(What the task asks): If a line in the data holds the string "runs", list it.
Top of Data records
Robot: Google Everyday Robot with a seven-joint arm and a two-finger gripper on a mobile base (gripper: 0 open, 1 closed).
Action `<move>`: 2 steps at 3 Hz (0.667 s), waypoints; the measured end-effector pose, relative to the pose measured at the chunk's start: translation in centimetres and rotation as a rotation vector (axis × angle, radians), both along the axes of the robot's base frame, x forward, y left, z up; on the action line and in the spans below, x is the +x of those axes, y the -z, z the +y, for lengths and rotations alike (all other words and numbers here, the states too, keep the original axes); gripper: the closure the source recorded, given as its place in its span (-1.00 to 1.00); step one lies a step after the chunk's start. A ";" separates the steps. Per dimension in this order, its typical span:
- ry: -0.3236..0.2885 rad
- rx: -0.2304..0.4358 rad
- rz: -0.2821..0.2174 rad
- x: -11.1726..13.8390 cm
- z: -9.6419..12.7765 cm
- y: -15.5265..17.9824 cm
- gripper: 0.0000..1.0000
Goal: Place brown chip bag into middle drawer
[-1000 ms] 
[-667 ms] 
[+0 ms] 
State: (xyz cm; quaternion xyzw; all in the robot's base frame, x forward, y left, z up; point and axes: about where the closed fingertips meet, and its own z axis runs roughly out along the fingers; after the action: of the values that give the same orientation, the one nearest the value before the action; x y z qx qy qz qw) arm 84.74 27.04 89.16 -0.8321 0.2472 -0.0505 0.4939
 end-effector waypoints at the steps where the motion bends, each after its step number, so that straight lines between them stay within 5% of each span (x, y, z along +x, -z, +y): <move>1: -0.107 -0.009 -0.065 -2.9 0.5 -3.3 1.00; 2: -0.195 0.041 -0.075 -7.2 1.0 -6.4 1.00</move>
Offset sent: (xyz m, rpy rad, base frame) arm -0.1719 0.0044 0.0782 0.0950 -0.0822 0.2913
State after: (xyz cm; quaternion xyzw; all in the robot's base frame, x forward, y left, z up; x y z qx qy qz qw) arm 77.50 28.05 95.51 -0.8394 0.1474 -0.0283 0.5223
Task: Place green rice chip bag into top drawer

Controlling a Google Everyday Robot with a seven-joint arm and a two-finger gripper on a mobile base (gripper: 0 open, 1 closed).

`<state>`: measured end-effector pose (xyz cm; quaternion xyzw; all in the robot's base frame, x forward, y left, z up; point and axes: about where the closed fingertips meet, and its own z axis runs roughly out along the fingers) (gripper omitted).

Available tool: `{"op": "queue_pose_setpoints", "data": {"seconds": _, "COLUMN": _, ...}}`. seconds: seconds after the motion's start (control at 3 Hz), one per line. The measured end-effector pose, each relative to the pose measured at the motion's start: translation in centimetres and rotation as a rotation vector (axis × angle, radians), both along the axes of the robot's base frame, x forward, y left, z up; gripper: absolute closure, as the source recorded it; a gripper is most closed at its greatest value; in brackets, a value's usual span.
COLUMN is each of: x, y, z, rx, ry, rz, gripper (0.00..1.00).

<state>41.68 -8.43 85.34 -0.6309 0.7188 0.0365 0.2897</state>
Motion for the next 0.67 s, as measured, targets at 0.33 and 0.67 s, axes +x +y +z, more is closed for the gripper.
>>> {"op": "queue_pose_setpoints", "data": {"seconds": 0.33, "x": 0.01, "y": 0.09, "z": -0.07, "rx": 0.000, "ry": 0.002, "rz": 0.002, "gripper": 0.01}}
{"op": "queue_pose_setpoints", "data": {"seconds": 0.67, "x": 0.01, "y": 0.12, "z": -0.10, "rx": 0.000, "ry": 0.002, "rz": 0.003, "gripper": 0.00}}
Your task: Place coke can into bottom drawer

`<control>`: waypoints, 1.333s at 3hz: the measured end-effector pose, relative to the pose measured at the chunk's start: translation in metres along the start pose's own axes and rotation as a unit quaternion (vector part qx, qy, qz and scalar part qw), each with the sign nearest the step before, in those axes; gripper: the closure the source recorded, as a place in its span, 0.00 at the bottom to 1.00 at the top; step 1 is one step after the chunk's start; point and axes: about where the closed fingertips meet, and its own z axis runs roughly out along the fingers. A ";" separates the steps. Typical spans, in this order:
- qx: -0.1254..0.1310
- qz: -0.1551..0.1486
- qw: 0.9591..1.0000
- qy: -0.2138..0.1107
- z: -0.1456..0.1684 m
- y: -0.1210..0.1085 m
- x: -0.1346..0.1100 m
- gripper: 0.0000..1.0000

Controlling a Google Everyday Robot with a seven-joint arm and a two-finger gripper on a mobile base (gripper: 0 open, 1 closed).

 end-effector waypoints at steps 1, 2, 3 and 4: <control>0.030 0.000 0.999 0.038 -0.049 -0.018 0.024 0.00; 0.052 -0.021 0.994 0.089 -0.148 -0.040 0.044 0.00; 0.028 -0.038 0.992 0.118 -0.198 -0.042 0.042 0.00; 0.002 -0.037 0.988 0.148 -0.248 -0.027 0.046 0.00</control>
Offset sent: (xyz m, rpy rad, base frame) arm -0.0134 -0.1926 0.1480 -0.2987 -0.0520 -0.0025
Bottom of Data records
(Task solution):
State: (xyz cm; quaternion xyzw; all in the robot's base frame, x forward, y left, z up; point and axes: about where the closed fingertips meet, and its own z axis runs roughly out along the fingers; after the action: of the values that give the same orientation, the one nearest the value before the action; x y z qx qy qz qw) arm 84.74 27.04 89.16 -0.8321 0.2472 -0.0505 0.4939
`<state>`: measured end-effector pose (xyz cm; quaternion xyzw; all in the robot's base frame, x forward, y left, z up; point and axes: about where the closed fingertips meet, and its own z axis runs roughly out along the fingers) (gripper omitted).
`<control>`: waypoints, 1.333s at 3hz: the measured end-effector pose, relative to the pose measured at the chunk's start: translation in metres along the start pose's own axes and rotation as a unit quaternion (vector part qx, qy, qz and scalar part qw), each with the sign nearest the step before, in those axes; gripper: the closure the source recorded, as a place in its span, 0.00 at the bottom to 1.00 at the top; step 1 is one step after the chunk's start; point and axes: about where the closed fingertips meet, and its own z axis runs roughly out along the fingers. A ";" separates the steps. Typical spans, in this order:

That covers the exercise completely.